Thomas Nybo wields a loaded camera and he's not afraid to use it.
Like most professional photographers, he carries a camera with lenses that are comparable to a lethal weapon. And perhaps the comparison is apt, because we refer to camera "shots".
Sometimes the "shots" that the camera takes are just as, if not more than, effective as a loaded gun. Take the images that have won Pulitzer Prizes:
And how many of us remember the picture of the lone Chinese standing in front of the tank in Tiananmen Square?
For many, the most poignant shot of the bombing of the Murrah building in Oklahoma City was of a fireman carrying two-year-old Baylee Almon.

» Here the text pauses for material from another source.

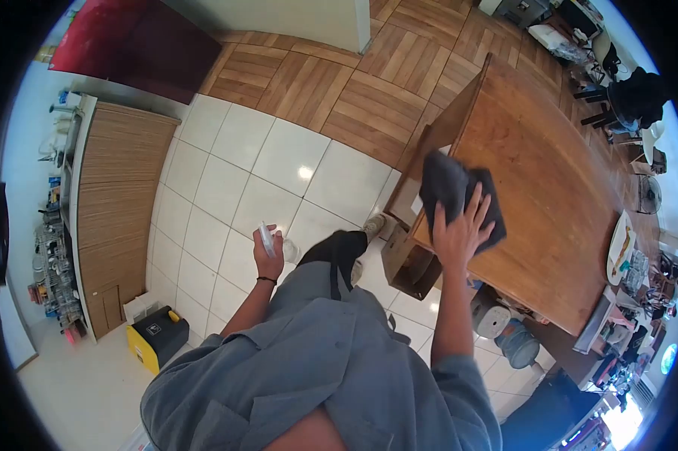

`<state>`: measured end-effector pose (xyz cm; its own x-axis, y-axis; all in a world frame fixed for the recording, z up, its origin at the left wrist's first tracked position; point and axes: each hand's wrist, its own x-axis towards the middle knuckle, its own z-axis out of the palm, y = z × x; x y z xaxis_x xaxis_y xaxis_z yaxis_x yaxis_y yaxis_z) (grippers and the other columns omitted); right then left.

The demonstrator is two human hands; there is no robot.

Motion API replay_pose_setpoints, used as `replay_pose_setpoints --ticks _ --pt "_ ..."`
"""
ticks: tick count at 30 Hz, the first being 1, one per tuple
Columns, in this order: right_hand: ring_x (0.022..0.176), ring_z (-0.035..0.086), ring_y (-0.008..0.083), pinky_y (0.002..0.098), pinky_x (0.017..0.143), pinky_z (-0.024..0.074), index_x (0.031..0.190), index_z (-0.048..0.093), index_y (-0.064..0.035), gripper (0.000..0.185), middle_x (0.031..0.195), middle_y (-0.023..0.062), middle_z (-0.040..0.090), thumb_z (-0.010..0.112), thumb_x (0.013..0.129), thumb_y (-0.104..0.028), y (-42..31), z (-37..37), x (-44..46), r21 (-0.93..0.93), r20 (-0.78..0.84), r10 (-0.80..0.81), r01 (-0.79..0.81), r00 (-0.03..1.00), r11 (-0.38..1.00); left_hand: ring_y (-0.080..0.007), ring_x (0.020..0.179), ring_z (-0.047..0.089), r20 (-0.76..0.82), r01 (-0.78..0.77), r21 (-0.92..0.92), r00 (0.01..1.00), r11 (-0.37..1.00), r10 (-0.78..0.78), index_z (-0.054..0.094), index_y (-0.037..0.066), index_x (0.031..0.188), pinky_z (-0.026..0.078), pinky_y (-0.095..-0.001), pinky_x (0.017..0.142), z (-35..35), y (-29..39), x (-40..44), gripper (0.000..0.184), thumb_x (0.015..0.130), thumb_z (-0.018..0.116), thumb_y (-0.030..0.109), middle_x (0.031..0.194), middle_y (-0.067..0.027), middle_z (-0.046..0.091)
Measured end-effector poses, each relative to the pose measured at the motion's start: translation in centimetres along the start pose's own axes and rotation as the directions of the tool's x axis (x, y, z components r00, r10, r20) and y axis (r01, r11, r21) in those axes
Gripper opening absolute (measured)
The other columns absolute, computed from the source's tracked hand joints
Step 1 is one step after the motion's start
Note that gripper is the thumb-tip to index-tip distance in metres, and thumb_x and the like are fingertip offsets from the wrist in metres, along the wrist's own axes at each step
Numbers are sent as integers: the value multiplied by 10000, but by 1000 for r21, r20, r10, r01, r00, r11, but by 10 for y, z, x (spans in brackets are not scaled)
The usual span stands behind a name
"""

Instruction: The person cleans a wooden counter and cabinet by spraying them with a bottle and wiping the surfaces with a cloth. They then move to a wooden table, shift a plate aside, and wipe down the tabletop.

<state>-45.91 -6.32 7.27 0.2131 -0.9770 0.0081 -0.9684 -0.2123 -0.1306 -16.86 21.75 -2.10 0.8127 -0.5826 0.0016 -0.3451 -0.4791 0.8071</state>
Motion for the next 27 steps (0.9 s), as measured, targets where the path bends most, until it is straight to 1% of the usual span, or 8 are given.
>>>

And how many photos of the Twin Towers have we seen, with the smoke billowing out of them?
"Every Picture Tells A Story" is the title of a Rod Stewart album, and it's true. The cliche is true: a picture is worth a thousand words.
Thomas Nybo knows the power of a loaded camera. He's put it to use in, among other places, Nepal and the Mediterranean. He was in Nepal when the earthquake hit in April 2015. His camera showed the world the devastation that followed.

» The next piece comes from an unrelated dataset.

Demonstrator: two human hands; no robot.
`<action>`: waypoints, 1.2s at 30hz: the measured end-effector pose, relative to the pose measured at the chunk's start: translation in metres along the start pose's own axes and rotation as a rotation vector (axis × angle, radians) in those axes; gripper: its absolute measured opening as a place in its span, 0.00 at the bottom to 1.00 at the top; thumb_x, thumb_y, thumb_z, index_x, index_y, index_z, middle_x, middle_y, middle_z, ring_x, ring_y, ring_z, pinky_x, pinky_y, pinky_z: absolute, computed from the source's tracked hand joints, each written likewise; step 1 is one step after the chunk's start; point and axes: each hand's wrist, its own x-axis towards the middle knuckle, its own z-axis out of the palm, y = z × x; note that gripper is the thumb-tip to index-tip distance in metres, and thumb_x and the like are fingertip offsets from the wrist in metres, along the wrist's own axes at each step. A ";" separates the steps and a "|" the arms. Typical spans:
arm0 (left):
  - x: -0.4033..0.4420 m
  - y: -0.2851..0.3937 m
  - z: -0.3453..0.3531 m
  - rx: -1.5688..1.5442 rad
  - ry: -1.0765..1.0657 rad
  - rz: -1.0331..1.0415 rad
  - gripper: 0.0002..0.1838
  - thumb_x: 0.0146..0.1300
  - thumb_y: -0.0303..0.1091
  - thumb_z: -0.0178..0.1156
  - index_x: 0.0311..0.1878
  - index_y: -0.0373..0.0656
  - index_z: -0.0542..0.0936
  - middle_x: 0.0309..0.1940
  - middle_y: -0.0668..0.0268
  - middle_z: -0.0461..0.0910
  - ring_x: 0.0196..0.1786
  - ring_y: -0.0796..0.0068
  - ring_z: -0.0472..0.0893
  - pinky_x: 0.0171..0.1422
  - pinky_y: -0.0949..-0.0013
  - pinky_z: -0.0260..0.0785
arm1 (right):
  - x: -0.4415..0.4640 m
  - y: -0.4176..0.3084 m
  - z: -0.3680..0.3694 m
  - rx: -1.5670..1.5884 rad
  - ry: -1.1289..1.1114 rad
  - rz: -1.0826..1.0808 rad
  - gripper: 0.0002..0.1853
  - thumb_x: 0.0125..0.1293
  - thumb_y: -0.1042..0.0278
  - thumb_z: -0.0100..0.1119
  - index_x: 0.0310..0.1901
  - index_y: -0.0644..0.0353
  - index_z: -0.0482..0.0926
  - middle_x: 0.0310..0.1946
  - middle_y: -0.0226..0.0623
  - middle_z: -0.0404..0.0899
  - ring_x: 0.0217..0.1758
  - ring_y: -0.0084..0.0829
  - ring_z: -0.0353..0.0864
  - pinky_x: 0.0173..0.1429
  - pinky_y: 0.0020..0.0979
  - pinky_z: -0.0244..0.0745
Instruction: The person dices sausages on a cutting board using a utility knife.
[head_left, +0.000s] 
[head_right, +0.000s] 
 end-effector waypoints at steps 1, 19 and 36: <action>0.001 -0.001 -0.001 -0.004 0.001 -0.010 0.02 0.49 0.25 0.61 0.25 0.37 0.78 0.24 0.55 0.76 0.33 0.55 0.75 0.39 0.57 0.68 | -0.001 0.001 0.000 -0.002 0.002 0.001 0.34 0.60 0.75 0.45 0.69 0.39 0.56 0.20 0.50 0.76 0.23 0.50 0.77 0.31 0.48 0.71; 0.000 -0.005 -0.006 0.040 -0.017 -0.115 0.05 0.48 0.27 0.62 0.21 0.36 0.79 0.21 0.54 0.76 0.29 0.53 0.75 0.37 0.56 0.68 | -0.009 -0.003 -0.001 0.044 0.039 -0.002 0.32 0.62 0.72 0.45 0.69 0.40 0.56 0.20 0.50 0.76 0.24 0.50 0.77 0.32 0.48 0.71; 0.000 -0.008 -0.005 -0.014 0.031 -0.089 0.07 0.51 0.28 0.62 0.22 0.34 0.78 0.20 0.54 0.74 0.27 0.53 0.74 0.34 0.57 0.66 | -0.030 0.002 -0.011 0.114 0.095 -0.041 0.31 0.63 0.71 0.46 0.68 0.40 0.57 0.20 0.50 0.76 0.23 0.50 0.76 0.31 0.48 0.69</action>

More recently, he and his camera have documented the refugee crisis in the Mediterranean, putting faces to the figures of "millions of refugees fleeing Syria".
You can hear the news reports. You can hear the words of "earthquake," "refugees", etc., but sometimes, it's only when you see the images that the reality hits home.

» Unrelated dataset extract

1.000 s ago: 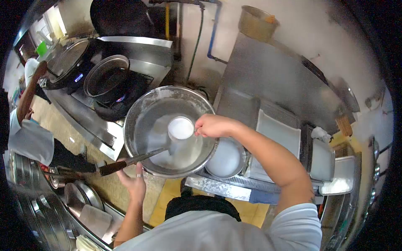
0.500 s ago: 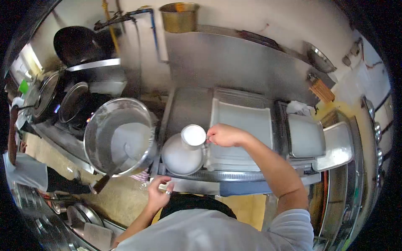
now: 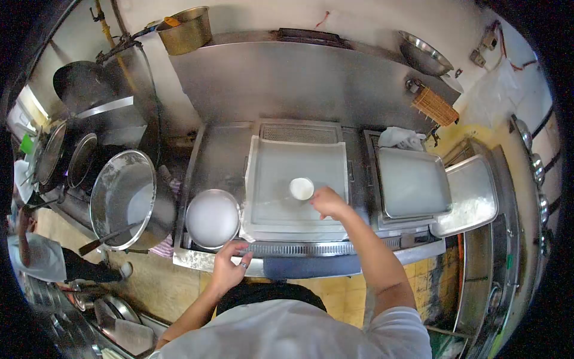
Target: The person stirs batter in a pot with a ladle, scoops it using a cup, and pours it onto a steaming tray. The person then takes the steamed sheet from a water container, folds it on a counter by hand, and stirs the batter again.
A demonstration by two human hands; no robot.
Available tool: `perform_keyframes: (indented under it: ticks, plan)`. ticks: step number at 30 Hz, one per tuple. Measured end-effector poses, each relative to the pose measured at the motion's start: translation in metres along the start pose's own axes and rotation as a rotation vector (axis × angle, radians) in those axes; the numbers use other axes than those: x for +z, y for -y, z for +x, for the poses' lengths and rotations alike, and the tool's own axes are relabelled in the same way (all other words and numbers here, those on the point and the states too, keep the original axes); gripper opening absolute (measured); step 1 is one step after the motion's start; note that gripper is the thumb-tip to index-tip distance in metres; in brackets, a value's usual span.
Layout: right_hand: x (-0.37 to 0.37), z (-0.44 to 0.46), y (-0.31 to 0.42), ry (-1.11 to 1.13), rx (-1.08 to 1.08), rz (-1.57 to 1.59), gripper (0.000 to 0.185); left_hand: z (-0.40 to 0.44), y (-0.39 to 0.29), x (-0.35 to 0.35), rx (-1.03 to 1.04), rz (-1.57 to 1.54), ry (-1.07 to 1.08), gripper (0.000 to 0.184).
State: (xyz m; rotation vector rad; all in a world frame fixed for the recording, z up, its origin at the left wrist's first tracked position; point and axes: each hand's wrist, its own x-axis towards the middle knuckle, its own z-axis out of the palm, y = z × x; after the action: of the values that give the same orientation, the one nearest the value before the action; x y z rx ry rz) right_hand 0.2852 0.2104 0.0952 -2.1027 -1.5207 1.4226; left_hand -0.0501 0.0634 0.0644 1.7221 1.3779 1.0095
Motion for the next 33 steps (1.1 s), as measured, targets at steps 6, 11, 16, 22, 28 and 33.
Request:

Thomas Nybo attends my church. On Sunday, I saw a note in our bulletin saying that our church's website will be redesigned for the fall, and Thomas will be taking pictures for the next few weeks. If you see him, please just act normally. (To which I responded mentally, "Ha!" :-) )
During our sermon, I saw Thomas busy with his camera. I'd never had the pleasure of meeting him before, and I decided that I was going to see if I could meet him after service.
And I was lucky enough to do so. He's a very nice man with a bald head, a big smile, and a laugh.
I told him I'd seen some of his pictures, and commented that if you have been in a situation such as the refugee crisis, you can't help but walk away unaffected. He agreed with me. I said that yes, I was concerned about terrorists coming in, but what about those who are just trying to get away?
He said in response, "If you don't want them to become terrorists, then treat them as you would anyone else."
That hit home with me. Looking down our noses at refugees and immigrants and treating them as if they were already terrorists may indeed drive them into terrorism. ("They already think I'm a terrorist, so why not be one?")
(Incidentally, when someone is admitted to our country as a refugee, the term "refugee" has a very specific meaning. It is not just someone who has left one country and has entered ours. And before they come to this country, they are thoroughly vetted. That's not to say that terrorists can't pretend to be refugees before they get into this country. But tarring and feathering an ethnic group with the brush of "terrorist" simply because a few of them are terrorists does a horrible disservice to those who are running away from the violence and horror of terrorism.)
Our motto at church is "Love First". I'd like to think that, when Thomas Nybo's pictures are posted on our new website, they will be shots fired as ammunition of love.
Such is the power of a loaded camera.
Just my .04, adjusted for inflation.